In answering the first certified question, the Court acknowledged that, in Dayhoff, it had misconstrued the holding of the federal court of claims case on which it premised its conclusion that the reasonable-doubt standard applied to exemptions under the FLSA, and by extension to analogous claims under the AWHA. “It was error to take [the federal claims court holding] out of context in Dayhoff, and we should have adopted the preponderance of the evidence standard of proof. The [‘]beyond a reasonable doubt[’] standard of proof adopted in Dayhoff was originally erroneous.” The Court added, “Adopting a preponderance of evidence standard promotes consistency between Alaska and federal law and removes unnecessary confusion from the trial process.”

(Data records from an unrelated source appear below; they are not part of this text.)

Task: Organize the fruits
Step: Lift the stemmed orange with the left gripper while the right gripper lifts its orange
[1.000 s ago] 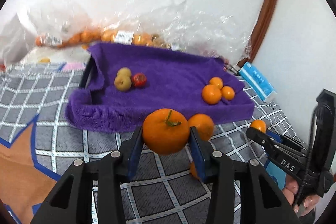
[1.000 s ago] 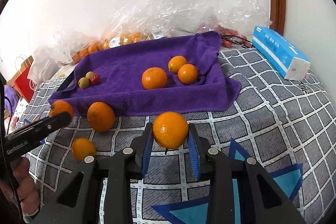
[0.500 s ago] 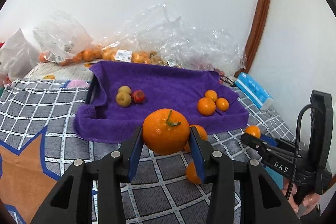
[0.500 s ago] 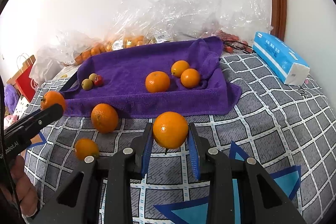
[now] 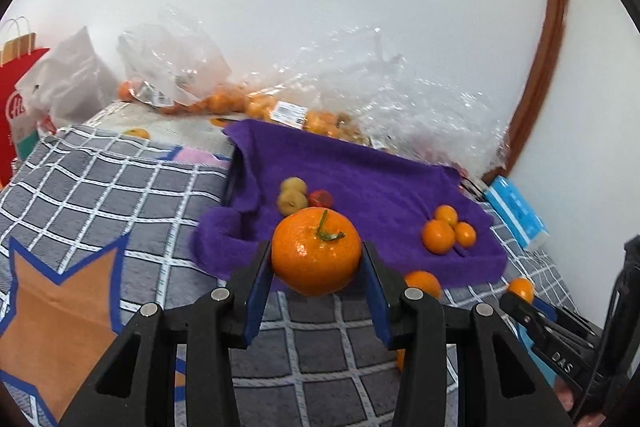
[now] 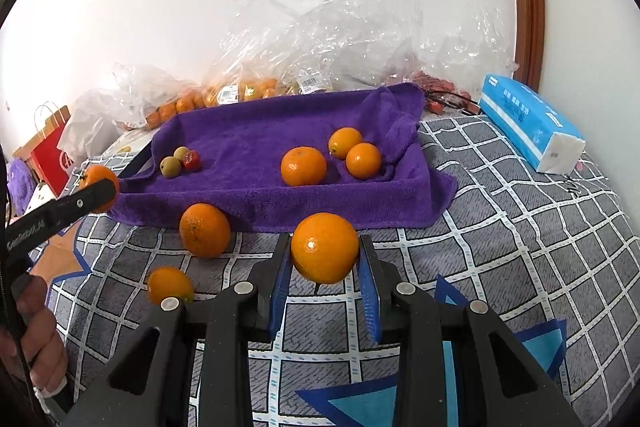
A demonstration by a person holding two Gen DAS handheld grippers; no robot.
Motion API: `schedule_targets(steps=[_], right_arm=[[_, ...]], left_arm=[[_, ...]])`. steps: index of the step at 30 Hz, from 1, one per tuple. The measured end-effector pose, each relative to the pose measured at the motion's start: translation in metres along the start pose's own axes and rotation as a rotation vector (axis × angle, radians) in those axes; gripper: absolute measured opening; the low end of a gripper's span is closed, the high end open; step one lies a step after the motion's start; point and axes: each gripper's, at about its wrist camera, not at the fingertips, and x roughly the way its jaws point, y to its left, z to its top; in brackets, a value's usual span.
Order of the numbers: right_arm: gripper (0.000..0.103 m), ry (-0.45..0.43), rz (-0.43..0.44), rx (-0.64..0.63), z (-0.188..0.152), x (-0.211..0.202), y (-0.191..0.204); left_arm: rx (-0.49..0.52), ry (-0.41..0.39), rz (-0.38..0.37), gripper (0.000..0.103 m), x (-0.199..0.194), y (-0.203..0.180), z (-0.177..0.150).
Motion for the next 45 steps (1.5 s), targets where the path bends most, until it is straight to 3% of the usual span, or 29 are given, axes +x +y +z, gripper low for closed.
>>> schedule_targets(steps=[20,38,45], right_arm=[[0.032,0.004,0.014,0.021,0.0,0.004,-0.003],[0.032,-0.018,0.035,0.063,0.0,-0.001,-0.009],[0.032,-0.033,0.027,0.064,0.005,-0.005,-0.008]], left_arm=[[-0.003,-0.05,0.058,0.041,-0.004,0.004,0.006],[-0.005,-0.057,0.07,0.041,-0.002,0.003,0.007],[-0.049,-0.068,0.037,0.041,-0.01,0.009,0.01]])
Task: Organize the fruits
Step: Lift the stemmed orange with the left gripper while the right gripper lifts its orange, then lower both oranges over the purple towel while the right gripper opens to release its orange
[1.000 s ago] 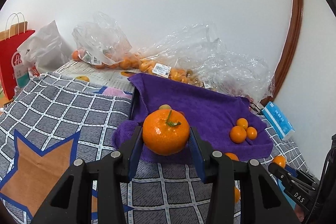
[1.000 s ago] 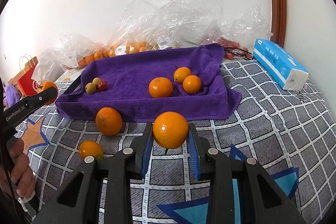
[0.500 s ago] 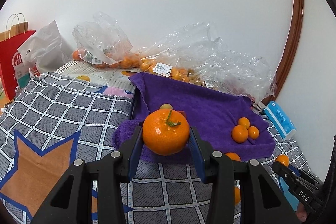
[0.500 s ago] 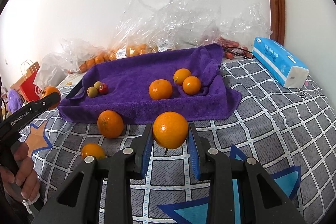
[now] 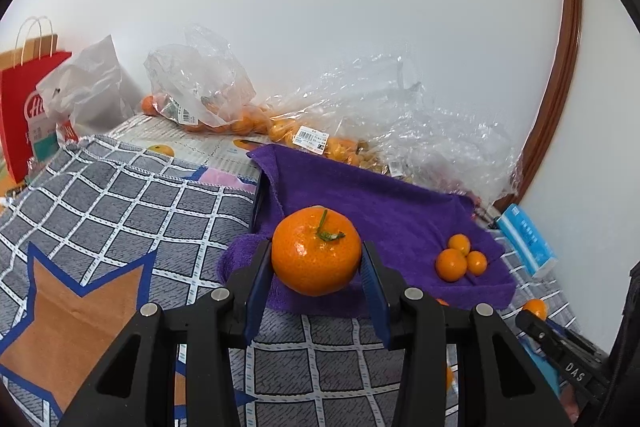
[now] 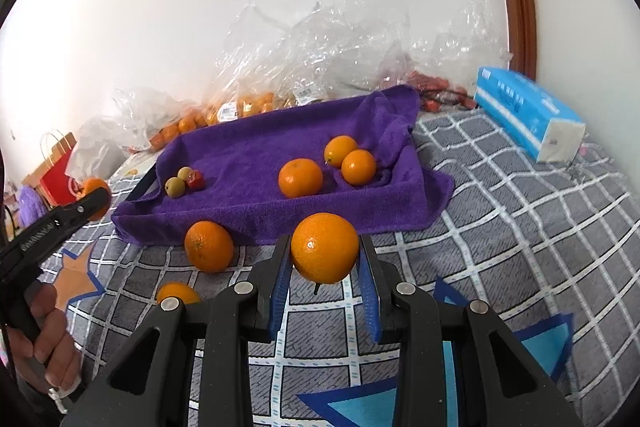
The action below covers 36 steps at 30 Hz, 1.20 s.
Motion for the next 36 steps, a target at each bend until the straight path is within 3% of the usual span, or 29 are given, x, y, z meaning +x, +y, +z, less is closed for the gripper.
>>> schedule_targets(steps=[4,9,15,20,29,36], right_arm=[[0.032,0.01,0.036,-0.029,0.014,-0.006,0.008],[0.032,0.002,0.048,-0.048,0.037,-0.008,0.01],[0.032,-0.02,0.062,-0.03,0.071,0.005,0.005],[0.032,-0.063,0.057,-0.037,0.099,0.019,0.003],[0.032,-0.03,0.088,0.003,0.098,0.06,-0.014],[0.032,0.027,0.059,0.017,0.087,0.078,-0.028]], left_arm=[[-0.027,0.025,0.028,0.041,-0.002,0.004,0.005],[-0.046,0.065,0.002,0.041,-0.011,0.002,0.023],[-0.012,0.052,0.001,0.041,-0.013,-0.014,0.056],[0.029,0.028,0.002,0.041,0.012,-0.03,0.074],[0.028,0.1,-0.009,0.041,0.074,-0.032,0.055],[0.044,0.124,0.015,0.041,0.085,-0.023,0.042]])
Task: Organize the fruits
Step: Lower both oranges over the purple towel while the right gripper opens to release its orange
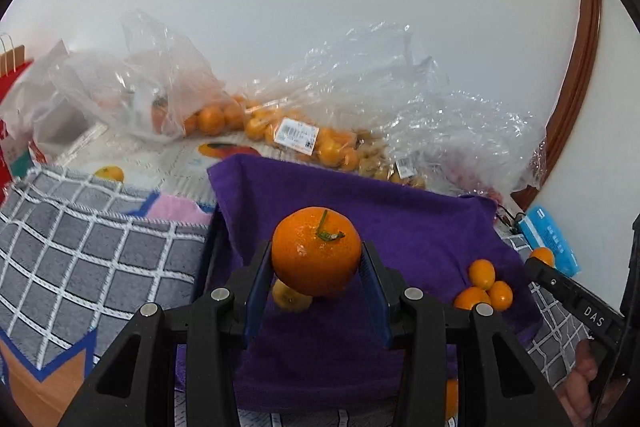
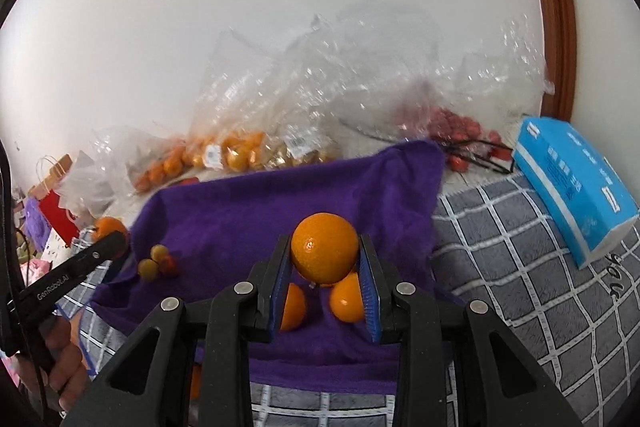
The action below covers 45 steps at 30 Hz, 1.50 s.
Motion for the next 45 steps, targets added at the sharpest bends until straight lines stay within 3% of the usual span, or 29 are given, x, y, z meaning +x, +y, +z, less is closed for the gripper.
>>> schedule_targets(steps=[4,12,19,33,45], right_arm=[[0.032,0.015,0.007,-0.002,-0.005,0.002,-0.001],[0.032,0.09,0.006,-0.041,-0.014,0.018,0.008],[0.032,0.103,0.008,-0.057,-0.015,0.02,0.008],[0.032,0.082,0.005,-0.11,-0.017,0.018,0.018],[0.052,0.018,-0.016,-0.09,-0.015,0.01,0.017]], left_arm=[[-0.057,0.036,-0.061,0.041,0.008,0.004,-0.004],[-0.077,0.058,-0.08,0.041,0.012,0.004,-0.009],[-0.044,0.133,-0.093,0.041,0.023,-0.004,-0.015],[0.0,0.173,-0.071,0.041,0.024,-0.012,-0.022],[0.009,0.203,-0.075,0.041,0.024,-0.014,-0.022]])
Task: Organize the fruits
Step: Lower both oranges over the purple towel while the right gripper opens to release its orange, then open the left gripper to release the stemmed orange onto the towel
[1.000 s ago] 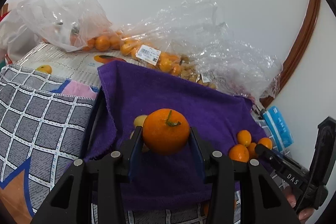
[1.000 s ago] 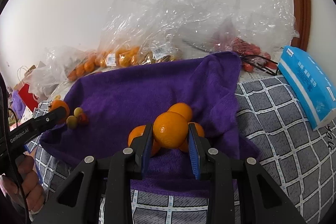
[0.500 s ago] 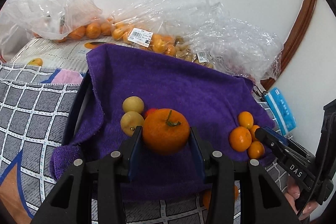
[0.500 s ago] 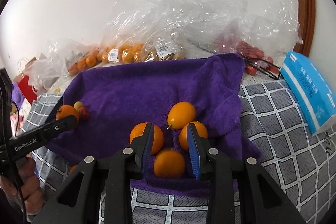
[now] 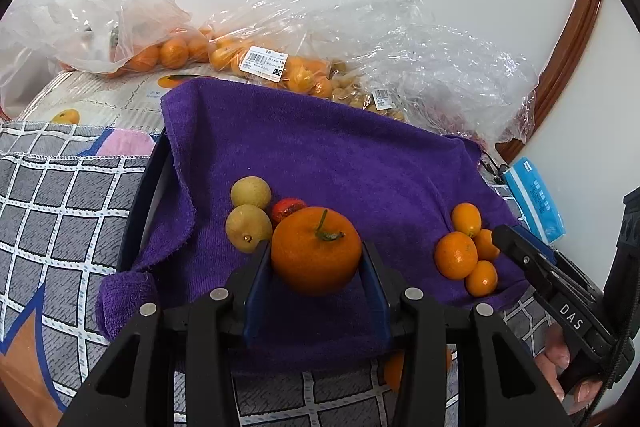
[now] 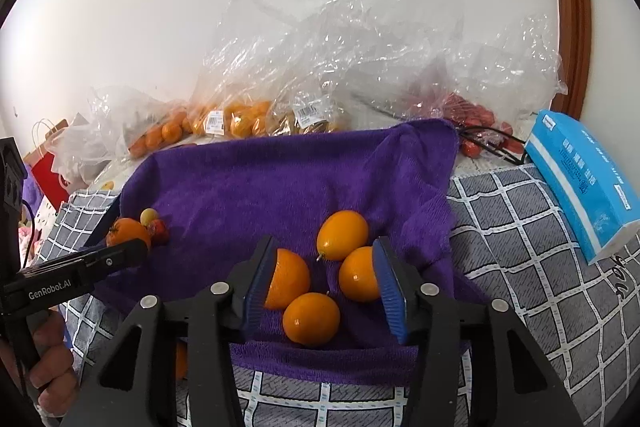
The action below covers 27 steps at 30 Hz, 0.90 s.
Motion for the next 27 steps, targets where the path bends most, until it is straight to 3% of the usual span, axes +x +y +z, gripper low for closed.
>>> schedule_targets(steps=[8,16,22,27], right_arm=[[0.062,-0.038,-0.04,-0.003,-0.001,-0.004,0.003],[0.063,-0.045,-0.058,-0.003,-0.003,-0.006,0.007],[0.063,-0.04,-0.034,-0.007,-0.006,-0.02,0.019],[0.051,0.024,-0.002,0.016,-0.026,-0.031,0.039]], left_arm=[[-0.024,-0.024,-0.012,0.049,-0.01,0.001,0.0],[-0.056,-0.094,0.016,0.049,-0.021,0.011,0.007],[-0.081,-0.168,0.027,0.049,-0.04,0.021,0.014],[-0.138,-0.198,0.005,0.051,-0.052,0.037,0.022]])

However, in answering the second certified question, the Court noted that the AWHA has not adopted the FLSA in all respects. Thus, while the U.S. Supreme Court recently held, in Encino Motorcars v. Navarro, 138 S. Ct. 1134 (2018), that exemptions under the FLSA should be given a ”fair reading,” only those exemptions under the AWHA that are directly tied to the same exemptions under the FLSA – notably, the Executive, Administrative, and Professional exemptions – likewise should be fairly interpreted. Otherwise, the longstanding, pre-Encino Motorcars standard of narrowly construing exemptions under the AWHA remains in place.